Central banks are increasing the price of liquid credit assets
Mee believes spreads are compressed in part due to the short duration of the credit cycle, but also liquidity factors. Through their purchases of corporate bonds, central banks are increasing the price of liquid credit assets, as well as making it more difficult to assess whether the less liquid ones are reasonably priced.
“You've also got a lot of money chasing some new issuances, so the credit markets are very challenged on the public side,” says Mee. “Insurance companies, as long-term holders and the biggest investors in credit globally, are uniquely exposed to the challenge of investing in assets that don't provide sufficient value for the amount of credit risk they are taking on.”
Ongoing regulatory changes mean these issues are unlikely to go away as insurers struggle to optimise the trade-off between solvency capital requirements and investment returns.
Risk-based capital (RBC) regulation is progressively being adopted around the world, adding to the pressure of low rates on profits. The result has been sweeping changes in capital allocations and more onerous reporting requirements. Regular reviews are necessary to iron out the wrinkles of initial obligations and adapt to the evolving risk environment.
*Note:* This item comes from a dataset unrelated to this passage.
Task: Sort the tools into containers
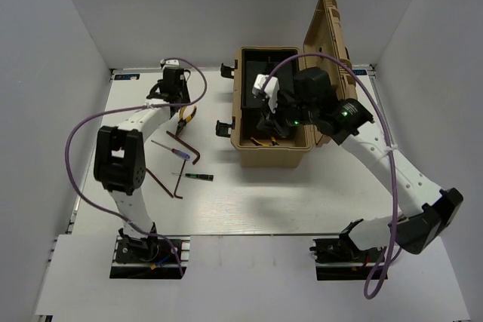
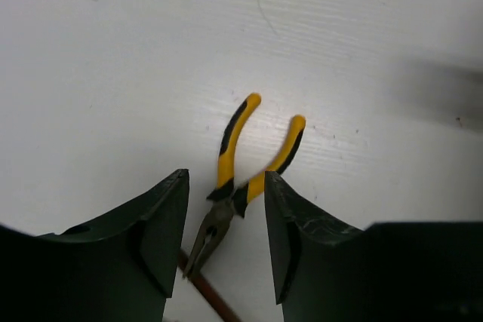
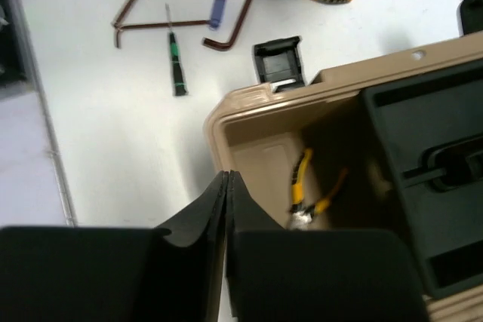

Risk-based capital regulation is progressively being adopted around the world
In the US, the National Association of Insurance Commissioners’ (NAIC) capital adequacy taskforce reviews the formulas annually. Other upcoming regulation may also impact the calculations or reporting standards. For instance, the NAIC’s financial stability taskforce has been working on liquidity risk and capital stress testing, which may impact the requirements laid out in the RBC regulation. However, this is not yet reflected in allocations.11, 12
“In the US, significant modification to regulation has driven a change in asset allocation, but competition has arguably ended up being a bigger driver,” says Mee. “Therefore, we haven't seen the wave of change the advent of Solvency II caused. Where we do see innovation and changes in asset strategy is in specific markets; for example, those focused on pensions risk transfer or other annuity-type markets in the US, which are very competitive. Interestingly, we are yet to see change from long-duration targeted improvements or IFRS-type standards, which will potentially have a longer-term impact.”
In Canada, the Office of the Superintendent of Financial Institutions (OSFI) published an update to its guidelines for the Life Insurance Capital Adequacy Test (LICAT) in November 2020, mainly aiming to smooth the calculation of interest-rate risk requirements.13
In the EU, the European Insurance and Occupational Pensions Authority (EIOPA) proposed wide-ranging changes on Solvency II regulation in December 2020 (Figure 3).14 These could have significant effects on balance sheets, be potentially positive for risk margin and volatility adjustment changes, and possibly negative for the risk-free rate and standard formula interest-rate risk changes.15
In the UK, 2021 will be a key year for the post-Brexit regulatory landscape, with insurers keeping a keen eye on the government and the Prudential Regulation Authority’s (PRA) stance. While the PRA seems willing to deviate from EU rules, designing and implementing changes will take time. In the meantime, insurers will most likely abide by current Solvency II rules – which have been enshrined into UK law.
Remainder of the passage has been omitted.